What's This Blog About?

Pacific Grove is nearly an island - it is in the minds of people who live here - "surrounded" on two sides by the blue cold ocean. In a town that's half water and half land, we're in a specific groove where we love nature but also love to leave and see what the rest of the world is doing. Welcome along!

Thursday, March 10, 2011

Night Noises

Just when you think you're doing okay, that you're faultless and were meant for the movies, God laughs.  Only, I have come to believe that God's laugh comes disguised as the rumbling, echoing night noises that humans make during sleep.  Yes, the creative power of the universe invented human nasal passages, larynxes and esophagi vulnerable to the vibratory effects of deeply inhaled air while sleeping serenely.  Snoring and other barnyard noise production is a humbling experience that may or may not happen to everyone.  One thing I can tell you is that if you snore, you usually don't hear yourself.  And that is a very good thing.

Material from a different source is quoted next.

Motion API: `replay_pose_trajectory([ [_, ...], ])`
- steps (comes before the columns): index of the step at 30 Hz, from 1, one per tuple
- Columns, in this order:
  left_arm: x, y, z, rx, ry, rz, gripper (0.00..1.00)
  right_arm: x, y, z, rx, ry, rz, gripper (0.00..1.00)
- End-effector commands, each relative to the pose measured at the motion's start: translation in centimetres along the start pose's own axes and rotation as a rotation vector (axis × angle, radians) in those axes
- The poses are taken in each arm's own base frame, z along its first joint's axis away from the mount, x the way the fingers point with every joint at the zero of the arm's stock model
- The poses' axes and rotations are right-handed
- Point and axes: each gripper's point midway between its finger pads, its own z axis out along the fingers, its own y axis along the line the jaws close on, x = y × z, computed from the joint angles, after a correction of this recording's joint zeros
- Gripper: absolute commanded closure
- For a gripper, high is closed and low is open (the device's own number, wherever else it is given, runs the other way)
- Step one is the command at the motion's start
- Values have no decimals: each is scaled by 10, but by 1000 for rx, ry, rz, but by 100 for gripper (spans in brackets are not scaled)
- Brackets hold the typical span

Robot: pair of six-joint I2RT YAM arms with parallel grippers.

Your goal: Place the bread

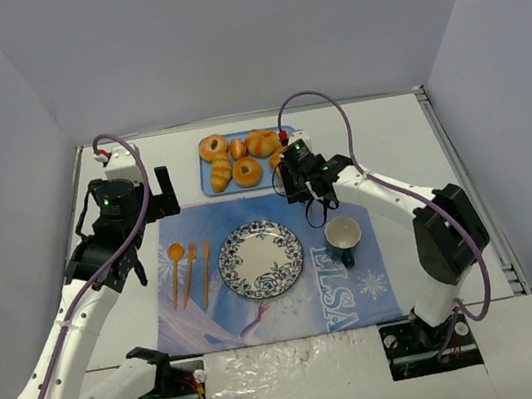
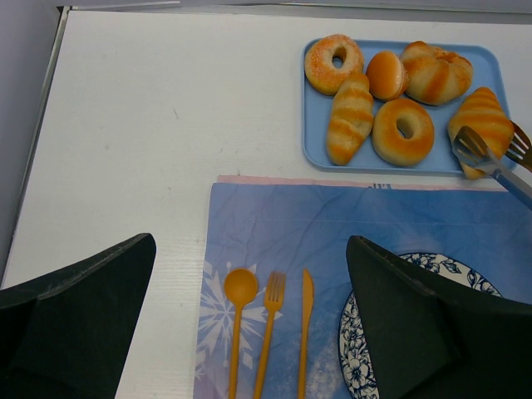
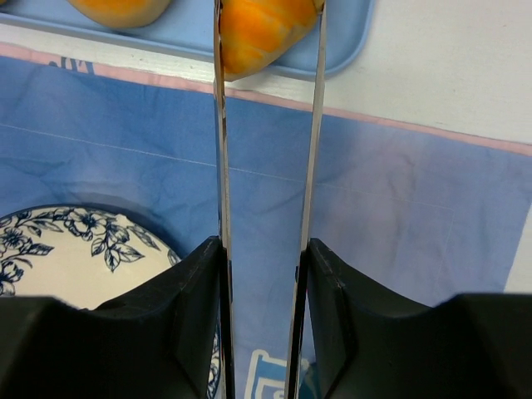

As a nurse who worked on the night shift for a few years, I checked patients' rooms on rounds.  If I heard regular breathing and the equipment in the room was humming along normally, I was satisfied.  Snoring was good as it indicated normal sleep that was restful for the patient, and I went on my way.  Choking, gurgling, gasping and no sound at all caused a little bit of concern, and I checked further just to be sure.  Apnea was no laughing matter, an extreme condition that had to be remedied and monitored.

Our unit was on an upper floor of two stories with the lower floor's lobby visible from the nursing unit.  The hospital is architecturally unusual and seems more like a hotel in certain areas than it does a hospital.  One night, after I had done my initial assessments and hung IVs, I was back at the nurses' station to chart on each of my patients.  The unit was relatively peaceful and quiet, and each of us was sitting at a computer catching up on doctors' notes and writing our own for the work done so far.  In the distance on the main floor there is a large indoor fish pond with a fountain that provided a peaceful white noise of flowing water that everyone enjoyed, just loud enough to really soothe tired spirits.

I was sitting at my computer and heard a loud rumbling noise I hadn't heard before.  It was stopping and starting at regular intervals, and I attributed it to mechanical things working somewhere out of sight.  I went on with my work and didn't pay much attention.  It continued.  It got louder and took on a more ominous quality somehow.  We began to glance up every once in a while as it was certainly a more unusual kind of a night noise.  The sound was low, rather like a large motorcycle revving in the distance. I supposed it was possible that I was actually hearing a motorcycle outside, but it seemed like that would have been a pretty obnoxious thing to do, rev your Harley at 2 AM at a hospital.

Two of my nurse cohorts and I stood up together at last after we heard the sound crescendo and reach a level we could call a roar, and it seemed to be coming up through the floor and through the walls from a neighboring unit.  We called Engineering and asked what they were doing downstairs that was causing all the noise.  Nothing going on, they said.  We all got up and rounded on our patients and came back to the nurses' station feeling mystified. Our eyes narrowed, heads turned, ears pricked. The sound reverberated everywhere.  It was hard to locate and seemed to be everywhere.

I walked slowly from my station to a point nearer the fountain area and listened.  I leaned over the balcony and listened some more.  Then I found the culprit and couldn't believe what I was hearing.  A large man was sleeping on one of the couches in the lobby below, lying there like a rag doll someone had dropped from above, snoring in a way that, had it been recorded, would have set a record in the Guinness Book of World Records.  He was doing what many people do at hospitals:  Visiting a loved one overnight and taking a nap, totally useless to the world and the person he was there for.  I watched him for a moment and wondered why his teeth didn't shake loose from their sockets and his skull develop cracks for the immense sound he was producing.  I thought to myself, "Wow, I'm so glad I don't snore like that."

Last night, deep asleep, I heard a loud awful noise, an embarrassing noise that only a mythical creature like a dragon could have produced.  It was a deep resounding snort that probably cracked our window and sent small animals running for cover.  It woke me up as well as my husband who yelled, "Oh my God!" He described the sound being akin to a culvert vacuum cleaner.  How romantic, how lovely, and oh how humbling.